37.3.3. Implementing Lock-Free Accesses of a Shared Map to Enable Conflict-Free Reduction
Phase 2 of the automatic speech recognition algorithm performs a parallel graph traversal that is equivalent to a one level expansion during breadth-first search. Starting from a set of current active states, one follows the outgoing arcs to reach the next set of active states. Each state represents an alternative interpretation of the word sequence recognized so far.
The generation of the next set of active states is done in two steps: (1) evaluating the likelihood of a word sequence when an arc is traversed, (2) recording the maximum likelihood of the traversed arc at the destination states (note that maximum likelihood is equal to minimum absolute value in negative log spaces). The first step involves computing the likelihood of particular transitions and is trivially data parallel.
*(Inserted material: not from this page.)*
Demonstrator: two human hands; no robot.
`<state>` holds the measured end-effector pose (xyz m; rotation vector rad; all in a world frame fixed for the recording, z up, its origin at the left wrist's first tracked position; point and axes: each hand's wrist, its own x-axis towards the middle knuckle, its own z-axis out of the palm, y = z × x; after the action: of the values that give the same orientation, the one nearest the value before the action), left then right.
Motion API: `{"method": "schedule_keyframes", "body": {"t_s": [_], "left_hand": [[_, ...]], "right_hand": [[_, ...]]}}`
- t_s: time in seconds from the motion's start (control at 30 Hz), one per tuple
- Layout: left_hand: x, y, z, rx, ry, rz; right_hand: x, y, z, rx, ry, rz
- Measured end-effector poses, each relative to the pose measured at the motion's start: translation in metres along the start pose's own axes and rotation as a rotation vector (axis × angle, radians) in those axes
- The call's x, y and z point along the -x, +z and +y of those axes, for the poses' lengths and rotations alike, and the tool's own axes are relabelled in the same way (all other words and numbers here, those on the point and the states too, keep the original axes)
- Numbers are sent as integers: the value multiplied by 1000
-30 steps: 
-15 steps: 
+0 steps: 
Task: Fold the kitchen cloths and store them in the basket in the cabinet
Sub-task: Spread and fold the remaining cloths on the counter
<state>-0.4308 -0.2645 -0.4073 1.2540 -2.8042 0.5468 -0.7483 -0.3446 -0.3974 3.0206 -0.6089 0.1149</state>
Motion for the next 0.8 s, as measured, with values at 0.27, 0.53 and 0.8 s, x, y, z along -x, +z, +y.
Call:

The second step involves a reduction over the likelihoods over all transitions ending in a destination state and recording only the transition that produced the most likely word sequence. This is the more challenging step to describe in a data-parallel execution environment.
One can organize the graph traversal in two ways: by propagation or by aggregation . During the graph traversal process, each arc has a source state and a destination state. Traversal by propagation organizes the traversal process at the source state. It evaluates the outgoing arcs of the active states and propagates the result to the destination states. As multiple arcs may be writing their result to the same destination state, this technique requires write conflict-resolution support in the underlying platform. Traversal by aggregation organizes the traversal process around the destination state. The destination states update their own information by performing a reduction on the evaluation results of their incoming arcs. This process explicitly manages the potential write conflicts by using additional algorithmic steps so that no write conflict-resolution support is required in the underlying platform.
There is significant overhead in performing the traversal by aggregation . Compared with traversal by propagation , the process requires three more data-parallel steps to collect destination states, allocate a result buffer for the incoming arcs, evaluate arcs to write to the designated result buffer index, and a final reduction over the destination state. The implementation of each step often requires multiple data-parallel CUDA kernels to eliminate redundant elements and compact lists for more efficient execution.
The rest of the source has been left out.